*** Block opens ***

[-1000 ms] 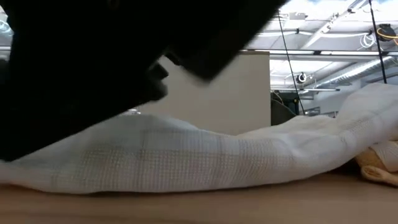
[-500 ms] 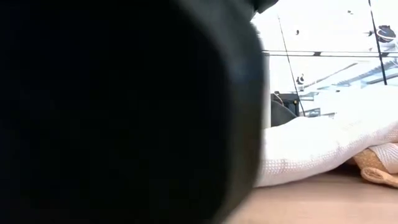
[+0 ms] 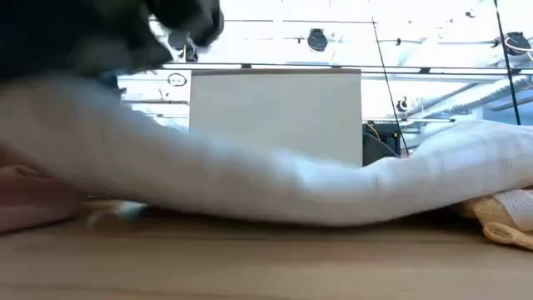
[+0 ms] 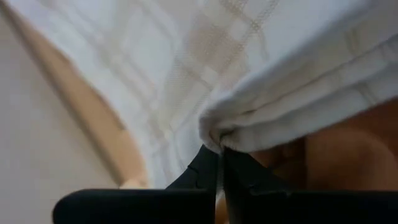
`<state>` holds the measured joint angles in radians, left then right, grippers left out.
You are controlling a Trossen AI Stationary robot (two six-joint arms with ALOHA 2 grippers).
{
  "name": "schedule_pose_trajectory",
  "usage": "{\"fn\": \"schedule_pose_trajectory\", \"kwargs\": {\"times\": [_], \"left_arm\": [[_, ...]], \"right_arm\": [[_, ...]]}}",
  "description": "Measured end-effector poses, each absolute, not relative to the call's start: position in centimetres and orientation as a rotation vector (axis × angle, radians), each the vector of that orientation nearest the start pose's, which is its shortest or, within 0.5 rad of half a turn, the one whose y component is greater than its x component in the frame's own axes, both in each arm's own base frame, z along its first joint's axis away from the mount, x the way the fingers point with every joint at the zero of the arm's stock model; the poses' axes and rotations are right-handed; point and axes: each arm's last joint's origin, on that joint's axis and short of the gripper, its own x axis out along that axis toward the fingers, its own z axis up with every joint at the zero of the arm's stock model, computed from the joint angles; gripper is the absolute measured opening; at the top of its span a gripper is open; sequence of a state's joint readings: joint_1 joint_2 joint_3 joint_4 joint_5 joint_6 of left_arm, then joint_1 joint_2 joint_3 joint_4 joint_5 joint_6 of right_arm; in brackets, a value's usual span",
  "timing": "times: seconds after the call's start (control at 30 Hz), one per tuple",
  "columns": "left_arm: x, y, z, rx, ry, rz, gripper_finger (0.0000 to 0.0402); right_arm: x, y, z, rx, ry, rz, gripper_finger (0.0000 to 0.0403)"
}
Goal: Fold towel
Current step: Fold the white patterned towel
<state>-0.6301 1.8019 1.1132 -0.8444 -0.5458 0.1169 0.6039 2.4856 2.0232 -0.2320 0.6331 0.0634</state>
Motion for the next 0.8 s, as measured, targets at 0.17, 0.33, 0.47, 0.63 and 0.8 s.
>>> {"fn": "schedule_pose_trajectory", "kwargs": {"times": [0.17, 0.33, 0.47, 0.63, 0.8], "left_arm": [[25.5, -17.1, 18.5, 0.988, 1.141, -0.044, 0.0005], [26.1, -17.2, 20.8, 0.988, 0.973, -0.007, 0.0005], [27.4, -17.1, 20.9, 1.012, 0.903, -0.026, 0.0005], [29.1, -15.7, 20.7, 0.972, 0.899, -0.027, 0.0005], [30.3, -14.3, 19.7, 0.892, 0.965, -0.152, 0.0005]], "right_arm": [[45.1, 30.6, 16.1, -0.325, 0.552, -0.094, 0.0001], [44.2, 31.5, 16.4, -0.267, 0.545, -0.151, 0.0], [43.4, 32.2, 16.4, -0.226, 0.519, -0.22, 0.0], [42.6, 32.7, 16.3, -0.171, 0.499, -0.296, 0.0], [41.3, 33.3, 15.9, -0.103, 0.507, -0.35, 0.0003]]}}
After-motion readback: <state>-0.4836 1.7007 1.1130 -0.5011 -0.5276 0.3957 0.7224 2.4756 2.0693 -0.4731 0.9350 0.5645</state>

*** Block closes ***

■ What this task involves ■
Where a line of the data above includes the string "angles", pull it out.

■ Task result ■
`<state>` holds the measured joint angles in radians, left then right, grippers left out.
  "description": "Measured end-effector poses, each absolute, not relative to the call's start: position in centimetres and orientation as a rotation vector (axis × angle, radians), each the vector of that orientation nearest the start pose's, which is its shortest or, within 0.5 rad of half a turn, the one whose y component is greater than its x component in the frame's own axes, both in each arm's own base frame, z along its first joint's axis away from the mount, x the way the fingers point with every joint at the zero of the arm's stock model; the poses' axes and rotations are right-handed; point and axes: each arm's last joint's origin, on that joint's axis and short of the gripper, its own x axis out along that axis toward the fingers, its own z axis up with every joint at the zero of the arm's stock model, computed from the joint angles; gripper is the absolute measured opening; at the top of its span a gripper is open; sequence of a state's joint readings: joint_1 joint_2 joint_3 joint_4 joint_5 joint_6 of left_arm, then joint_1 joint_2 joint_3 joint_4 joint_5 joint_6 of right_arm; in brackets, a value's usual span",

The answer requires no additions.